2023, Vol. 9 Issue 3, Part D
A rare case of maxillary osteoclastoma with pulmonary and calvarial metastasis
AUTHOR(S): Dr. Jaishri Pagare, Dr. Rohini R and Dr. Ankita Chormale
An uncommon, benign, locally aggressive osteolytic neoplasm called a giant cell tumor (also known as an osteoclastoma or myeloid sarcoma) of the bone typically affects matured long bones and accounts for 5 to 9% of all primary bone tumours. It mainly targets the epiphysis of long bones. Most often benign, they rarely spread to the lungs. The treatment plan usually ranges from simple curettage to wide resection, with typically a good prognosis. The recurrence rate has been reported to be between 40% and 60% and 5% to 7% of recurrent cases are malignant.

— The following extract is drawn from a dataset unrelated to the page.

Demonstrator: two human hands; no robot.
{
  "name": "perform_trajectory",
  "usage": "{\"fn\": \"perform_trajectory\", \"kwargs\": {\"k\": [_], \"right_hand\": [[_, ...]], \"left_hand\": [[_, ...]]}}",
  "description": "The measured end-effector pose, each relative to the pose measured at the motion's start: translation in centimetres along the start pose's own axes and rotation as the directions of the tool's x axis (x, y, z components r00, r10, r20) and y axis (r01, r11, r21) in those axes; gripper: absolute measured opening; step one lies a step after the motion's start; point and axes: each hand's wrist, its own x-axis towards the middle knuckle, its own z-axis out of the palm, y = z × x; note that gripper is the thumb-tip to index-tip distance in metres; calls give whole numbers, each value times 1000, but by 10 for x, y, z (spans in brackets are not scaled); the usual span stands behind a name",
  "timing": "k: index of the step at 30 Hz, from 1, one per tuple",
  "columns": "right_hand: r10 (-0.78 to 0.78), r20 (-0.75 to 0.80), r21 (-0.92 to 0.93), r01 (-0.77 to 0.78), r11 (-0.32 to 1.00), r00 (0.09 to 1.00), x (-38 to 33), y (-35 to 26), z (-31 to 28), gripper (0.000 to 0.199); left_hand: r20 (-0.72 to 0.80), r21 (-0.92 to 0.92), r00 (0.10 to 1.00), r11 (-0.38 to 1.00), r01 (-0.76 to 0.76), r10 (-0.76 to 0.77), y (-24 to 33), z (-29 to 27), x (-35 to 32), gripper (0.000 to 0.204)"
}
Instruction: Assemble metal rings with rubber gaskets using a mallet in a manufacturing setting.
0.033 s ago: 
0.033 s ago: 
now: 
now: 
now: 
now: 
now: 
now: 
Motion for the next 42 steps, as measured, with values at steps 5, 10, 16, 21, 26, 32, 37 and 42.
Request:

However, such tumor growth is rarely encountered in craniofacial bones like the temporal, ethmoid, sphenoid, maxilla, and mandible which accounts only for 2% of cases. Herein this article we present and discuss the clinical presentation, radiological features, histopathological investigations, treatment procedures and follow-ups done in such a rare case of giant cell tumor involving maxilla in a young female patient.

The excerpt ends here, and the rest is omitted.